• Task goal
What is the number of lines in the entries below that include the word "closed"? Provide the number only.
****
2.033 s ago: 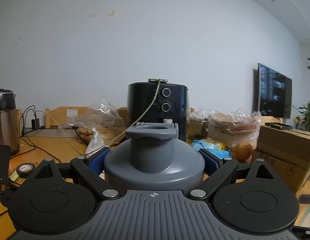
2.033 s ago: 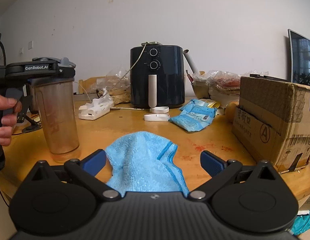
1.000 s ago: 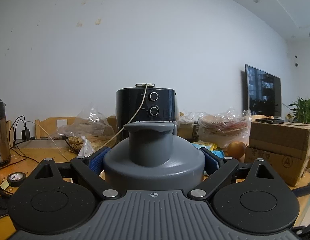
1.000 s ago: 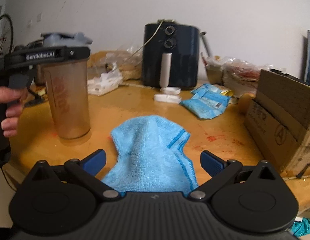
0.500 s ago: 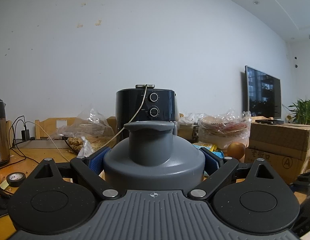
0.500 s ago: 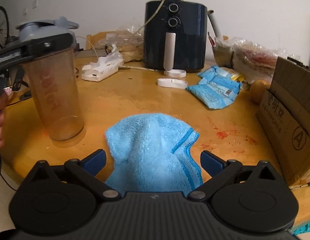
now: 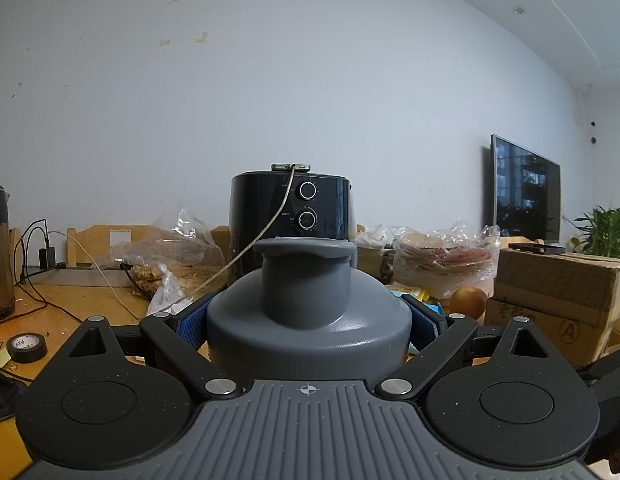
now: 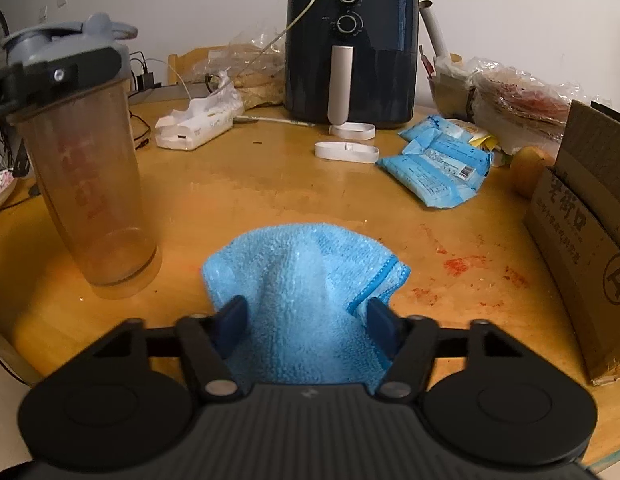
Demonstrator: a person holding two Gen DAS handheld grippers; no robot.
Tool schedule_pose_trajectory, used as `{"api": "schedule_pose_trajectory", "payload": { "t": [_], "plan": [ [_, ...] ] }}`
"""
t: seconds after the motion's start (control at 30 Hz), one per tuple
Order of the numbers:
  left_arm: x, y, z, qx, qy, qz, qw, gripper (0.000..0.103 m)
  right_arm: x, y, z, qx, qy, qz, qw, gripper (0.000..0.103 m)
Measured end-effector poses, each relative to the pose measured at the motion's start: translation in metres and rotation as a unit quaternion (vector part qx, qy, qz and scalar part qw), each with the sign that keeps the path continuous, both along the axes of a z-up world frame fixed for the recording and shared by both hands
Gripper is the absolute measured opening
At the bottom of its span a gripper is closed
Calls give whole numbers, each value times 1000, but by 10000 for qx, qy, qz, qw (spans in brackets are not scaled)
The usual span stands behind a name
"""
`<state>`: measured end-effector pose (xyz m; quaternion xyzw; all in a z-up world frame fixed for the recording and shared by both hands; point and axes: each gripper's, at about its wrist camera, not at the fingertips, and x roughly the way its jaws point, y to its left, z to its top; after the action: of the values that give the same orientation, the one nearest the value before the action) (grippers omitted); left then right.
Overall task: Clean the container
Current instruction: 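Close the right gripper on the light-blue cloth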
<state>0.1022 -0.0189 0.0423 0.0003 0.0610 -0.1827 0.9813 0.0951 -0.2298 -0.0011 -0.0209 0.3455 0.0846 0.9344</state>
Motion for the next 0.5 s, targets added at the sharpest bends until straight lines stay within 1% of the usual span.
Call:
{"api": "schedule_pose_trajectory", "payload": {
  "t": [0.03,0.07,0.13,0.17,0.2,0.27,0.3,0.43,0.5],
  "plan": [
    [0,0,0,5,2,-2,10000,95,0,1,-1,-9,11,4,10000,54],
    [0,0,0,3,6,-2,10000,95,1,1,-1,-16,22,3,10000,51],
    [0,0,0,-1,10,-2,10000,95,2,1,-3,-13,45,8,10000,40],
    [2,1,3,-10,20,-10,10000,95,2,1,-3,-9,59,12,10000,37],
    [1,1,2,-7,19,-8,10000,95,2,2,-4,-27,64,24,10000,31],
    [1,0,2,-6,16,-5,10000,95,2,4,-7,-97,52,42,9999,25],
    [0,0,2,-6,13,-5,10000,95,2,5,-8,-119,46,57,9999,20],
    [0,0,2,4,19,-7,10000,95,0,8,-11,-185,-26,92,9998,10],
    [0,0,2,8,20,-8,10000,95,-2,8,-12,-212,-81,114,9997,8]
  ]
}}
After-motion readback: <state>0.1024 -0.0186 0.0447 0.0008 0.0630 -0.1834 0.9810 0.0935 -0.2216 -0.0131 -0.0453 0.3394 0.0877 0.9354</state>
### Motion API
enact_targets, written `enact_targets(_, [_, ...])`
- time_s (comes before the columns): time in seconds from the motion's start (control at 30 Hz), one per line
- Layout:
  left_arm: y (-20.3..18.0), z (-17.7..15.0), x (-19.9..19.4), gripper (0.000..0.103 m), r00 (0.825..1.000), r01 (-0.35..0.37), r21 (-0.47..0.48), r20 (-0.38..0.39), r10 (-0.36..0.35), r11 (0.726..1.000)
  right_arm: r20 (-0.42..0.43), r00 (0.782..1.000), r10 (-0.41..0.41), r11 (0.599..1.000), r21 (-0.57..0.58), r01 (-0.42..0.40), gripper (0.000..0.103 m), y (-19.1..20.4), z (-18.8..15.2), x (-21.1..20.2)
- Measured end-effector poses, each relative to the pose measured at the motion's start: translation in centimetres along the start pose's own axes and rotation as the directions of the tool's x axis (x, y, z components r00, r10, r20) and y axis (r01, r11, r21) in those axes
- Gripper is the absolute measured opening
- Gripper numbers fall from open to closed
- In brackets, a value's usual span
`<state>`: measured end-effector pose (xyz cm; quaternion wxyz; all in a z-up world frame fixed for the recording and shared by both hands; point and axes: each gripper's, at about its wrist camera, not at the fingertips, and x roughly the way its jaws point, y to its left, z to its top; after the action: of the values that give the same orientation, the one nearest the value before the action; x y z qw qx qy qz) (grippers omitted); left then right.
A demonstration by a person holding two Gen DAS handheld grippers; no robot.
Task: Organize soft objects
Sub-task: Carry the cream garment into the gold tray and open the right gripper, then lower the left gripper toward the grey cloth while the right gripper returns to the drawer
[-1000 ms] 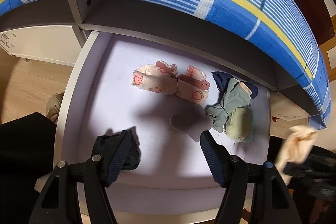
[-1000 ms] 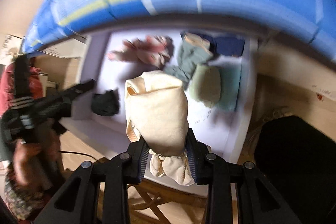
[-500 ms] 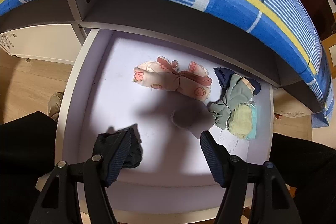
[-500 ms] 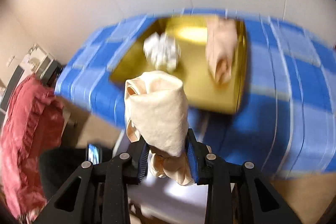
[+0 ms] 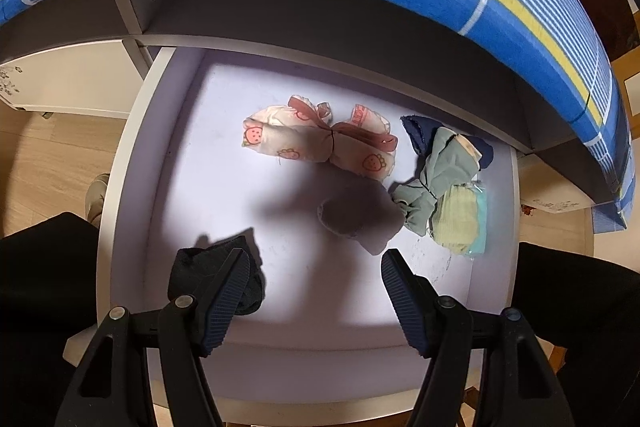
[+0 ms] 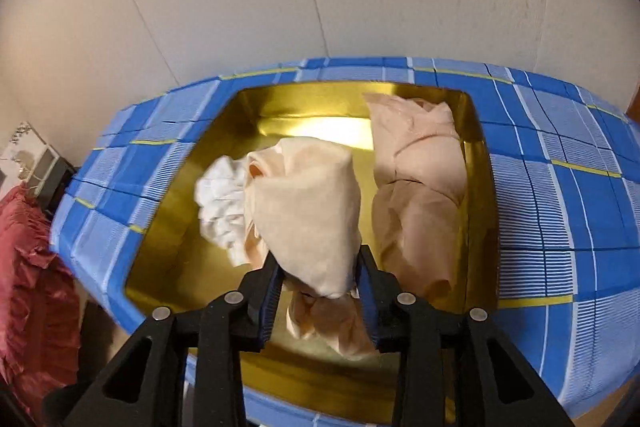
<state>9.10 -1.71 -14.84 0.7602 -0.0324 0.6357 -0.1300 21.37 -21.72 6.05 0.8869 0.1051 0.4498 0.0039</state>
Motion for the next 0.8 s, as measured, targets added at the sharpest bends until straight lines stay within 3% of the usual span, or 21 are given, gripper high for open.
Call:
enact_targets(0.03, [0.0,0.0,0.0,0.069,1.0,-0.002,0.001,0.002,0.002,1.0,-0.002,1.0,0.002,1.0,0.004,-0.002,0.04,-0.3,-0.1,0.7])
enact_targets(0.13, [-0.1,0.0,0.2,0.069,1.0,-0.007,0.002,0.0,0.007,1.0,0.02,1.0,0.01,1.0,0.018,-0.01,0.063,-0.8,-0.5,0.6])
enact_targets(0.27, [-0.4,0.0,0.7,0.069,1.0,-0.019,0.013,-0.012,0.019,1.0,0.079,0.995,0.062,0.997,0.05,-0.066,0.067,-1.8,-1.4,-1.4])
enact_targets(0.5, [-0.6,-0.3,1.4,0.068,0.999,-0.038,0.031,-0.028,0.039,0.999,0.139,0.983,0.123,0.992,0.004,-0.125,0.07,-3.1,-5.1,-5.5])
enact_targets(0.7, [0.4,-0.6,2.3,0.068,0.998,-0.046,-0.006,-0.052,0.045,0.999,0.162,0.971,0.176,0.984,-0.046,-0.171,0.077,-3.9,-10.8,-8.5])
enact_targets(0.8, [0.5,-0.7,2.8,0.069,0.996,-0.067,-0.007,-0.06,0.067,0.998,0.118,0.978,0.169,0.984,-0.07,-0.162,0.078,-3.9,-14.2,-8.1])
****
• Task solution
2